> [Problem description] Once the line with "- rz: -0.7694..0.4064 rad" is found, repeat it and all later lines exactly through the end of the listing below, with the pictures left out.

> [Data section]
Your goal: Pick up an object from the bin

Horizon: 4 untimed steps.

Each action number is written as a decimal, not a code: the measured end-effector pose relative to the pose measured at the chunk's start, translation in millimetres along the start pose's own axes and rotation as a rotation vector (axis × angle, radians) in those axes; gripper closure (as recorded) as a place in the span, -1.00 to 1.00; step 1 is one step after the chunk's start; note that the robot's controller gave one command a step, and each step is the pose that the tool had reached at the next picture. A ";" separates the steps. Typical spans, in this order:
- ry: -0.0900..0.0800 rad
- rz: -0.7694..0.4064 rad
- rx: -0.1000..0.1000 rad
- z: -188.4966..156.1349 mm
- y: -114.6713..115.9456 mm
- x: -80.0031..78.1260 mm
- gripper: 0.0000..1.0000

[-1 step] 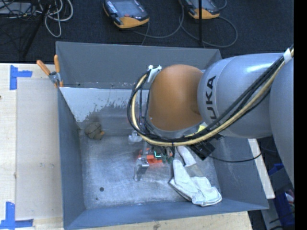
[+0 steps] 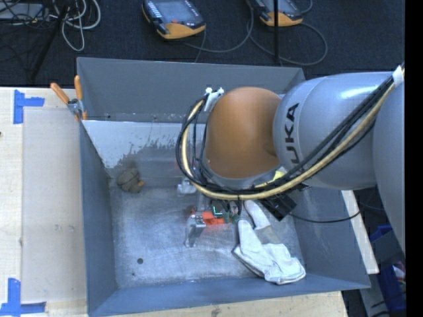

> [Output]
- rz: -0.7694..0.4064 rad
- rx: -0.1000..0.1000 rad
- z: -188.4966..156.1349 mm
- y: -114.6713..115.9456 mm
- x: -80.0031..78.1260 mm
- gripper: 0.0000..1.0000

[-1 step] 
[+0 steps] 

The answer is complete.